Sad Sundays and Overconfident Surveys
A key assumption in many social sciences is that people have preferences, and that these are both knowable and stable. That’s the point of surveys on every subject from whipped topping to the nature of happiness. We want to know what people want, or how they feel, or what they plan–so we ask, assuming the answers will be reliable.
But why should they be? People’s moods rise and fall, their circumstances change all the time–and those shifts have a big impact on what they feel and what they want. Case in point: “Subjective well-being.” Surveyers often ask people, for example, to pick a number between 0 and 10 to indicate how satisfied they are with their lives, all in all. The results have established the supposed facts that married people are happier than singles, that women in their 30’s and 40’s aren’t too happy, and that beyond a basic floor of income, money doesn’t buy happiness.
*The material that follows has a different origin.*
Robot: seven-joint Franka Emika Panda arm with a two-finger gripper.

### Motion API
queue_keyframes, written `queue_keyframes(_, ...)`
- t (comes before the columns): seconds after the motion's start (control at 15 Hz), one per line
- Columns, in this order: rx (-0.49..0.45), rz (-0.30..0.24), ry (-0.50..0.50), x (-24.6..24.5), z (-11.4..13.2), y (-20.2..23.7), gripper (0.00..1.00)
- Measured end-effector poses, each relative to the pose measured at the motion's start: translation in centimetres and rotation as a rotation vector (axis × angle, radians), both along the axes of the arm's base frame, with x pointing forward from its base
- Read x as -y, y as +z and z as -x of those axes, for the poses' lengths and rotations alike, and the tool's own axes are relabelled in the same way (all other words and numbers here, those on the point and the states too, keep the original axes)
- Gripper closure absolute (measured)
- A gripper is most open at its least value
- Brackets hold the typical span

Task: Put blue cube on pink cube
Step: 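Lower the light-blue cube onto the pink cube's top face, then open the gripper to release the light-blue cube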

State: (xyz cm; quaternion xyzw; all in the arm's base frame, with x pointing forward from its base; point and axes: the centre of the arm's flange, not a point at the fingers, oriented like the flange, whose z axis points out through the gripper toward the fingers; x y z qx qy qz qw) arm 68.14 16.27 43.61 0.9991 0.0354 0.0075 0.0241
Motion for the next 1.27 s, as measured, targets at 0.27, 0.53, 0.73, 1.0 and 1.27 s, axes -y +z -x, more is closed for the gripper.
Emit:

Trouble is, people’s satisfaction with their lives seems to be sensitive to transient circumstances. Ask them three times, you’ll get three different answers. For example, as Alpaslan Akay and Peter Martinsson found in this working paper last month, people’s replies to the “how satisfied” question changed depending on what day of the week they were asked. (Sunday, according to their analysis of data on German workers, is the glummest day.) Unless a poll asks the same people the same question over time, then, how do we know what it measures?